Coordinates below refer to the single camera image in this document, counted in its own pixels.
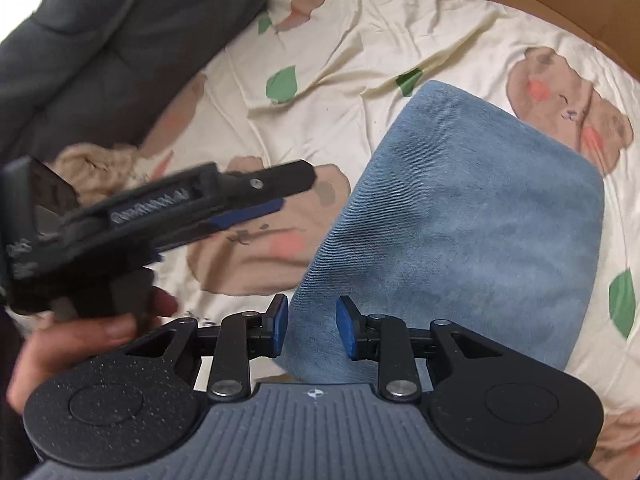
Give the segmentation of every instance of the human hand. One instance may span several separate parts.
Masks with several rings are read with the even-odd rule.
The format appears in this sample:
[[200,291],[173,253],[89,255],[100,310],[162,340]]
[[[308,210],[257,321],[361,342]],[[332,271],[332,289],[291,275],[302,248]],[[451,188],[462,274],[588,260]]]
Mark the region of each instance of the human hand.
[[[175,298],[159,288],[154,289],[152,301],[157,316],[169,317],[178,310]],[[160,324],[156,317],[152,328]],[[128,343],[137,330],[132,314],[65,322],[47,318],[20,350],[6,393],[9,404],[21,414],[29,396],[44,381],[89,357]]]

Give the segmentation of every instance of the blue cloth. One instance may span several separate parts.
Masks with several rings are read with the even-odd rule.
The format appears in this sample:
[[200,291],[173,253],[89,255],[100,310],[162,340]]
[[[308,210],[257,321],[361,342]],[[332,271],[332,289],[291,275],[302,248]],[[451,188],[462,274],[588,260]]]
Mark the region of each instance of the blue cloth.
[[[512,115],[428,82],[396,119],[319,248],[279,359],[311,382],[376,381],[347,359],[335,301],[428,328],[446,318],[563,368],[596,273],[594,166]],[[430,381],[418,362],[423,387]]]

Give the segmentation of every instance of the fingernail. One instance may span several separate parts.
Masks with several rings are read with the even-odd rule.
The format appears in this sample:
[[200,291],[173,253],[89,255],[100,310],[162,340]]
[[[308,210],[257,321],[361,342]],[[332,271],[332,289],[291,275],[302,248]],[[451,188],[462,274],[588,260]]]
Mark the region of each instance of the fingernail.
[[131,314],[112,319],[104,325],[104,331],[111,340],[133,337],[136,333],[136,320]]

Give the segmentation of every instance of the gray ribbed surface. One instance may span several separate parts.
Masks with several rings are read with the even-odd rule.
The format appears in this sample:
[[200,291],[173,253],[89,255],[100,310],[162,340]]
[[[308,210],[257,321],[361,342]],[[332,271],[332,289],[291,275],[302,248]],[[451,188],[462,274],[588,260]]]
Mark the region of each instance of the gray ribbed surface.
[[[322,390],[320,396],[309,392]],[[368,384],[263,384],[241,404],[210,410],[194,437],[129,470],[46,463],[31,480],[596,480],[585,465],[514,474],[456,455],[416,408],[378,399]]]

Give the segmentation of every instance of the green leaf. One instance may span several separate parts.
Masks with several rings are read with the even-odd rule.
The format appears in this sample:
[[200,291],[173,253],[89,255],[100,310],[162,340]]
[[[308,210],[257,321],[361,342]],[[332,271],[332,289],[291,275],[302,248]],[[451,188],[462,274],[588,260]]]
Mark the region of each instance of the green leaf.
[[268,14],[264,14],[258,18],[258,34],[264,34],[273,23]]
[[631,269],[617,275],[609,285],[609,317],[625,339],[628,338],[636,318],[636,295]]
[[422,70],[414,68],[396,78],[396,84],[400,87],[404,97],[409,97],[414,92],[415,84],[421,77]]
[[267,81],[267,97],[275,104],[282,104],[292,100],[297,91],[298,82],[296,81],[295,66],[283,68]]

*THE PROBLEM*: Read through the entries and copy each line in which "span" appears.

*ANSWER TO THIS PROBLEM*:
Give the segmentation of every instance of the human hand. One instance may span several separate parts.
Give the segmentation of every instance of the blue cloth. One instance may span several separate parts.
Give the segmentation of every instance of the fingernail. One instance may span several separate parts.
Give the segmentation of every instance of the gray ribbed surface. One instance may span several separate parts.
Give the segmentation of every instance of the green leaf. One instance may span several separate parts.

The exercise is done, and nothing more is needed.